The legacy of Gladstone
I've been moonlighting a bit from Newsnight over the past few days to make a radio programme about the Liberal Prime Minister William Gladstone.
It's the 200th anniversary of his birth on 29 December and I'm presenting a half-hour about him at 11am on Boxing Day on Radio 4.
I've been up in north Wales to visit the Gladstone family home, Hawarden Castle, near Chester, which is still inhabited by his descendants - two of his great-grandsons, Francis Gladstone, and Sir William Gladstone, who is 84 and looks just like the Grand Old Man (as Gladstone was called).
I also dropped in on the Gladstone Residential Library half a mile away, which contains his collection of more than 30,000 books, 22,000 of which Gladstone had read himself - an astonishing feat.
It means he must have read four or five books a week.
I've long been fascinated by Gladstone, and my political ceramics collection contains several Gladstone items, including five or six of the Gladstone plates which used to adorn the homes of thousands of his working class supporters in the late 19th Century.
Many historians would argue it's a tussle between Gladstone and Winston Churchill as to who was our greatest prime minister.
Like Churchill, Gladstone demonstrated extraordinary political resilience and longevity, and little loyalty to his party (or parties).
He was an MP for 62 years, starting as a Tory who was highly sceptical about Parliamentary reform, but unusually for a politician, he grew more radical with age.
He ended his life as the champion of home rule for Ireland, and also wanted votes for women and state pensions.
And 100 years later Gladstone would also be a great hero to the Thatcherites, as an advocate of free trade, a politician who constantly wanted to limit the role of the state and public spending, and who tried (without success) to abolish income tax.
Gladstone enjoyed four separate terms as prime minister, and also spent 13 years as chancellor of the exchequer (sometimes holding both posts at once).
He was responsible for numerous reforms and innovations - the modern budget; Treasury oversight of government finance; legislation regulating Victorian railways; extension of the franchise and the secret ballot; and professionalisation of the civil service and the armed forces.
He also invented the post-card, and library shelves on runners!

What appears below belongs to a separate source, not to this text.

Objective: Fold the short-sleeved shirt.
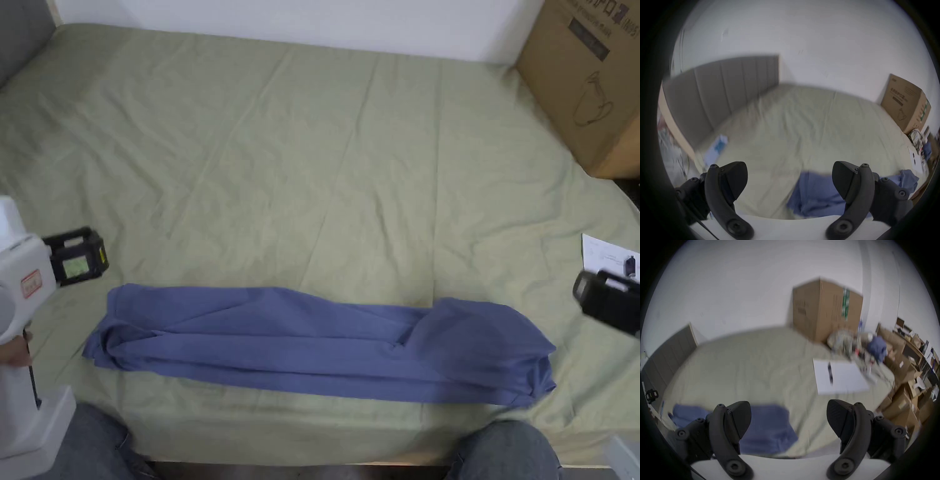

And yet Gladstone was a bit of an odd-ball, an obsessive and eccentric who probably wouldn't survive in modern politics.
He famously walked the streets of London late at night helping prostitutes. He kept fit by felling trees with an axe, or by taking extremely long walks - 33 miles in one day, for instance, whilst in his 60s.
He spent hours reading theological texts and tracts, and Latin and Greek in the original. And he was driven to account in his diaries for every hour that God had given him.
My programme ends with a three-way discussion involving (Lord) David Steel, who led the Liberal Party 100 years after Gladstone; the Conservative Shadow Cabinet member David Willetts, who regards himself as more of a Disraeli fan than a Gladstonian; and the Transport Secretary, (Lord) Andrew Adonis, who is a bit of an obsessive himself.
Adonis not only seems to know every fact there is to know about Gladstone, he even boasts a portrait of the former Liberal PM in his ministerial office - in preference to any of this country's six Labour prime ministers!